═════ DATA TO USE
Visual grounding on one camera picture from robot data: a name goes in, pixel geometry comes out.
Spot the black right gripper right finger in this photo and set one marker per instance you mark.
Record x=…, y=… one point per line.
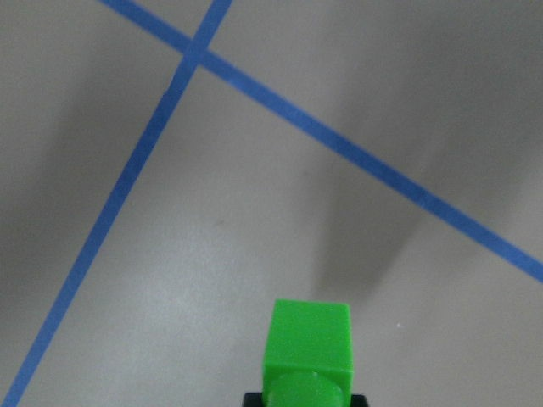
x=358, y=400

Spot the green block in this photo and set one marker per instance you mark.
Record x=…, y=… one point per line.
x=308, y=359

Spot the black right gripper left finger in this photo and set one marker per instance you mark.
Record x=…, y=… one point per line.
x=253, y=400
══════════
TASK DETAILS: Your answer should be every line above, written out exactly, with no pictures.

ANSWER TO THIS PROBLEM:
Visual grounding on one camera picture from robot data: a name goes in, pixel geometry comes out.
Spot the black right gripper right finger in this photo and set one marker per instance you mark.
Record x=…, y=… one point per line.
x=358, y=400

Spot the green block in this photo and set one marker per instance you mark.
Record x=…, y=… one point per line.
x=308, y=359

Spot the black right gripper left finger in this photo and set one marker per instance you mark.
Record x=…, y=… one point per line.
x=253, y=400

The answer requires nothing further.